Thoughts About Death and Life: When Breath Becomes Air

I began to realize that coming in such close contact with my own mortality had changed both nothing and everything. Before my cancer was diagnosed, I knew that someday I would die, but I didn’t know when. After the diagnosis, I knew that someday I would die, but I didn’t know when. But now I knew it acutely. The problem wasn’t really a scientific one. The fact of death is unsettling. Yet there is no other way to live. (pp. 131-132)

Bibliophiles know about When Breath Becomes Air by Paul Kalanithi: the heartbreaking memoir of a highly gifted (degrees from Stanford University, University of Cambridge, Yale School of Medicine) neurosurgeon and writer who was diagnosed with Stage IV lung cancer at the age of 35, only months away from completing his surgical training. The book is dedicated to his infant daughter, the child he and his wife, also a doctor, chose to have after his diagnosis.

Of course the book is sad and poignant for many reasons: first and foremost, because his daughter will grow up without her father. His wife, whom he loved deeply, is now a widow. He was incredibly talented and on the cusp of realizing the pinnacle of his professional training. Given his expertise, he could have helped many more people. Now all that is for naught. His premature end is both tragic and cosmically wasteful. And yet his life was rich and full of meaning.

When Breath Becomes Air is a brave book. Death hovers on almost every page, but the book is not macabre. It’s beautifully written, and at times, even profound in what Kalanithi observes; his perspective shifts back and forth between writer as doctor and writer as patient. He observes death, is aware of death, even feels the presence of death as a medical student and throughout the stages of his training. He writes about how his training taught him to “actively engage with death” and thus, to “confront the the meaning of life.” Being a doctor meant assuming mortal responsibility, and it was a responsibility he embraced forcefully and with passion. Kalanithi was a man who ran toward challenges.

Near the end of his life, contemplating the brief overlap of his life with that of his daughter’s, he muses about what wisdom he can leave her. The message he wrote is this:

When you come to one of the many moments in life where you must give an account of yourself, provide a ledger of what you have been, and done, and meant to the world, do not, I pray, discount that you filled a dying man’s days with a sated joy, a joy unknown to me in all my prior years, a joy that does not hunger for more and more but rests, satisfied. In this time, right now, that is an enormous thing. (p. 199)

 

The idea of ‘providing a ledger of what you have been, and done, and meant to the world’ is one of the book’s central ideas. As Kalanithi’s disease progresses and various drugs and treatments he is pursuing lose their effectiveness, his options narrow and the time he has left dwindles. He mourns the losses of his life, of dreams not realized, children he and his wife would not have together, of not growing old with the one you love. But he accepts these hard truths and strives to make the most of his remaining time, energy, and concentration. He labors to complete this book, to leave some tangible record of his thoughts, before the cancer overtakes him.

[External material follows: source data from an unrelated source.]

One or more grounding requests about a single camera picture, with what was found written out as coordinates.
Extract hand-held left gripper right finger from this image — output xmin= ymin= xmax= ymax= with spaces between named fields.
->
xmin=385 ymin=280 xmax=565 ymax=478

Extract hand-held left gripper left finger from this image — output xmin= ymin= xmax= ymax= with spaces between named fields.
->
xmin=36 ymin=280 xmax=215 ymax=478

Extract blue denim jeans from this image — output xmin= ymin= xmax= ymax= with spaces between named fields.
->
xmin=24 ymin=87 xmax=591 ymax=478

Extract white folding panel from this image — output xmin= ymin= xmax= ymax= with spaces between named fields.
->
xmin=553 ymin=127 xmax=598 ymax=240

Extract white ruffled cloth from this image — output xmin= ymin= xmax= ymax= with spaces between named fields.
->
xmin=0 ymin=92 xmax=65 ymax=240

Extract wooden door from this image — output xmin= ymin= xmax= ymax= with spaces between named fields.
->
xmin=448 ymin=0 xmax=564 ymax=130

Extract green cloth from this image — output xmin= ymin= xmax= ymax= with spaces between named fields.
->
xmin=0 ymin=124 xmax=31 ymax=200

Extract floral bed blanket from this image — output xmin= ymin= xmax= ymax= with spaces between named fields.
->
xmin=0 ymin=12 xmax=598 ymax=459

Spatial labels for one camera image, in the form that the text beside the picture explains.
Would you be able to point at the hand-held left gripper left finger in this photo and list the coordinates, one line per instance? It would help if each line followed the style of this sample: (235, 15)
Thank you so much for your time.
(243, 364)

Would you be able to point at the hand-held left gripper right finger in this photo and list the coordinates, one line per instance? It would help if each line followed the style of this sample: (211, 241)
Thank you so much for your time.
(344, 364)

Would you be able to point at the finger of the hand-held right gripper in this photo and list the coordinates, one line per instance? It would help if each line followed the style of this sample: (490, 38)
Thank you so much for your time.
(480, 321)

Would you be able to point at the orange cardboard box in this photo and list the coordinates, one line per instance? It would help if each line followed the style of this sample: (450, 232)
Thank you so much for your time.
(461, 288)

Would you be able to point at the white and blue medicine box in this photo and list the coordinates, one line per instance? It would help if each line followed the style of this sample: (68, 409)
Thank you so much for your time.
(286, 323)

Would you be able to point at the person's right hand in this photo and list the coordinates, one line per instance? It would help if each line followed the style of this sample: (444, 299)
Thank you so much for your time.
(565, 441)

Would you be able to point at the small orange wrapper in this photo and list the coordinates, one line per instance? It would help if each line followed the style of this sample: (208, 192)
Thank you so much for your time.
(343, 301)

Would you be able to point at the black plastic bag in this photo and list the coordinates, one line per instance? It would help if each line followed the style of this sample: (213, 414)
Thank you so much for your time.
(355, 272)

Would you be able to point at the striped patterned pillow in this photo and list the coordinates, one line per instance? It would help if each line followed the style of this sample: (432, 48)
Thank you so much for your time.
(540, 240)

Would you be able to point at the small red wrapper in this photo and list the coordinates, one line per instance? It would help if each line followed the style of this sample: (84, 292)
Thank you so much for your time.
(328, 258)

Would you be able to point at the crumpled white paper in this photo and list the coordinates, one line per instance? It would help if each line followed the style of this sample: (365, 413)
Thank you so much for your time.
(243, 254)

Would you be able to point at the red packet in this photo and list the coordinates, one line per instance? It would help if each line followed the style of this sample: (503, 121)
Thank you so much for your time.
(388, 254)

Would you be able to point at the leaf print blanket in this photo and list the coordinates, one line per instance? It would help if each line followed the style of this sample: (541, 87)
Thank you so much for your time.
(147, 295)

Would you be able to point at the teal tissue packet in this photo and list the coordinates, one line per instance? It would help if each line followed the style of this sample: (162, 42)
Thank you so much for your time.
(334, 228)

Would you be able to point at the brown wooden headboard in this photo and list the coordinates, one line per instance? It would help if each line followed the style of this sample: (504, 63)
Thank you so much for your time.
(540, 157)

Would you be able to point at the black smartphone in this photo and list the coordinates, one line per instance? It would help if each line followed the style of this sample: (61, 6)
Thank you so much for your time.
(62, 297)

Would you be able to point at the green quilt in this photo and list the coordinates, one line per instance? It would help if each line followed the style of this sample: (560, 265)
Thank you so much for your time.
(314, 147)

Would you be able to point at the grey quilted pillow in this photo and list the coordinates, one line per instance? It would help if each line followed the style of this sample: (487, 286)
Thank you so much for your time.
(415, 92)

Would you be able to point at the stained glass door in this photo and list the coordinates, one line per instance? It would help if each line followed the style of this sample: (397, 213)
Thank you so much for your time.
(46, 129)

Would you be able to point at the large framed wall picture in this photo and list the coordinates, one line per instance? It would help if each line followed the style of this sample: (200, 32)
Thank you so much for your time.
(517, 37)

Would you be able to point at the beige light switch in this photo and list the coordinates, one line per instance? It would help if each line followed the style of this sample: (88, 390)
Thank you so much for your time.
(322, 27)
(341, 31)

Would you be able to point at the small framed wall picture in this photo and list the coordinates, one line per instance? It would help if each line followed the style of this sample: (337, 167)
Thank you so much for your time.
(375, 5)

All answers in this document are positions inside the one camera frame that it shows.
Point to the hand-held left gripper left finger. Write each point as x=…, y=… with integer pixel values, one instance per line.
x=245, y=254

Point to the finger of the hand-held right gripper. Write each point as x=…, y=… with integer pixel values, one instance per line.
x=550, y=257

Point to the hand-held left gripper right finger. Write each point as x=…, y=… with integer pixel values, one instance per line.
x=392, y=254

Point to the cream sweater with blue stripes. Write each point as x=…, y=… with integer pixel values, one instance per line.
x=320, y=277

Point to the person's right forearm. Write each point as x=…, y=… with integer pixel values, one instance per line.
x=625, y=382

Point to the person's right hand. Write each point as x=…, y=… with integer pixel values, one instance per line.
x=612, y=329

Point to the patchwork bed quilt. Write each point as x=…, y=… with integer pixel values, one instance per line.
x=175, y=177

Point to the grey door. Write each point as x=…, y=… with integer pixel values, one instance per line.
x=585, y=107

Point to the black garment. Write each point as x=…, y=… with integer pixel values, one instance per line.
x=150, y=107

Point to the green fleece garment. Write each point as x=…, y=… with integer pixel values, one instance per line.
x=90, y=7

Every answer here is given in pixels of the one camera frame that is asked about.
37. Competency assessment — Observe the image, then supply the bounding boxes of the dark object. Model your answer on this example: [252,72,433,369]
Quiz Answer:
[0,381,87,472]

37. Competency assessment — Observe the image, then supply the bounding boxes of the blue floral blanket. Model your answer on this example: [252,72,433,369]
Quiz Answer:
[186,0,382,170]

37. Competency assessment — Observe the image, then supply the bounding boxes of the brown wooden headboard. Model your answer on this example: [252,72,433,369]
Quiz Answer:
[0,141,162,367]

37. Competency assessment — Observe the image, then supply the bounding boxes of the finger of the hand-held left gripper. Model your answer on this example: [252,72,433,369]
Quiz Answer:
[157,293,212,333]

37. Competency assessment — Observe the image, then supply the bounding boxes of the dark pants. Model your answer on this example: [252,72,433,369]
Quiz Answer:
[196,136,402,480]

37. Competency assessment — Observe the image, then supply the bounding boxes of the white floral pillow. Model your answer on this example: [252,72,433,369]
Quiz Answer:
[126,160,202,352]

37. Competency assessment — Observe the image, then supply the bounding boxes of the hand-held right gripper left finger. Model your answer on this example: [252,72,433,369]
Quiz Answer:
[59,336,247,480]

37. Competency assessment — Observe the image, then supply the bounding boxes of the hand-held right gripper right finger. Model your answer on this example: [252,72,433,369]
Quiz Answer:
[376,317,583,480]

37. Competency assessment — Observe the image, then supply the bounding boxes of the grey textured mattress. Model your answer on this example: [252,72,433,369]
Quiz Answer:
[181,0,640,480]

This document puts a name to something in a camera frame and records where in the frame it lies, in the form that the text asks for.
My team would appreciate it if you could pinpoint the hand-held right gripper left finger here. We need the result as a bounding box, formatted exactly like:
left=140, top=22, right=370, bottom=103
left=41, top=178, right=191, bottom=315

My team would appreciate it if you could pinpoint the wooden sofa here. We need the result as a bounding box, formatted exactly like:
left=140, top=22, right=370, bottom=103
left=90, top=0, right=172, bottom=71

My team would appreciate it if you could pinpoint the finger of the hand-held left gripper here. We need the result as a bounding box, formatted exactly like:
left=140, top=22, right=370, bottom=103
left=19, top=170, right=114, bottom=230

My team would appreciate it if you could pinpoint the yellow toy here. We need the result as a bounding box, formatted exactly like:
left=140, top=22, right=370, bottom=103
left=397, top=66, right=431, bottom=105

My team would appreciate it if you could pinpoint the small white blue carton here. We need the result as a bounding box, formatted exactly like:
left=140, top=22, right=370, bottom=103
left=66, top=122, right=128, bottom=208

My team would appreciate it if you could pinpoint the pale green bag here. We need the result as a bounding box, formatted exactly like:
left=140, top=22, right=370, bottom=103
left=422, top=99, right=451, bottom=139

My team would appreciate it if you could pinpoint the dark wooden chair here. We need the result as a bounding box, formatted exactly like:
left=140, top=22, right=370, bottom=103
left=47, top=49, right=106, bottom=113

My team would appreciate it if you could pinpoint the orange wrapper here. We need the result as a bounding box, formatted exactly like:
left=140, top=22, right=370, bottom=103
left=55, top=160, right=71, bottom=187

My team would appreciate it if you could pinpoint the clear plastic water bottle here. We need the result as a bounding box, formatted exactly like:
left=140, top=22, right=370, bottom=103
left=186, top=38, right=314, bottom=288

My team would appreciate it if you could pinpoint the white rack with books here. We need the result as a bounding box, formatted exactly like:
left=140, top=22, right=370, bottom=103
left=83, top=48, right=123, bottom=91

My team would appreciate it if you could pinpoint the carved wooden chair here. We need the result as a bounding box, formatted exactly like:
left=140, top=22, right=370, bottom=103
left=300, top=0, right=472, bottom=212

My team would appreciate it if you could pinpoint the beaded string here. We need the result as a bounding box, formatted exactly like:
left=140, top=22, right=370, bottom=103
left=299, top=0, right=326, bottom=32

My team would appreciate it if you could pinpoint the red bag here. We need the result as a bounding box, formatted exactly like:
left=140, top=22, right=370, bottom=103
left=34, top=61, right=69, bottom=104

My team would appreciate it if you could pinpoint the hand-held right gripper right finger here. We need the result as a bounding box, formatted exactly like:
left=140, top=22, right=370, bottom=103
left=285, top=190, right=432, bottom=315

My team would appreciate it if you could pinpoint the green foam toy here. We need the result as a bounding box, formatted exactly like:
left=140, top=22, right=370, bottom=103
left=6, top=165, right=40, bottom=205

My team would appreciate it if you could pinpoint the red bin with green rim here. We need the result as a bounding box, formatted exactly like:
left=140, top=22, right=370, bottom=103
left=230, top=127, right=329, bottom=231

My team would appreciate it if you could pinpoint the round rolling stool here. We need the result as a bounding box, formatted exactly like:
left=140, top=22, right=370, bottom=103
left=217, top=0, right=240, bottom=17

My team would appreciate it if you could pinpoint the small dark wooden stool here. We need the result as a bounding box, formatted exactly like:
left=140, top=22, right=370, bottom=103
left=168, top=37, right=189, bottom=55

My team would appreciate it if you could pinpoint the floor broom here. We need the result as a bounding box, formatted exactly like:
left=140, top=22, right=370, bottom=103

For each of us, the idea of what we have meant to the world, is unique and intensely personal.   Kalanithi made his life matter. He made a difference to those around him and touched many, mostly strangers, with his thoughts about making the most of his remaining time. A teacher and researcher to the very end, he found ways to contribute at Stanford even when he could no longer operate or treat patients. You will think about this compact book long after you complete it.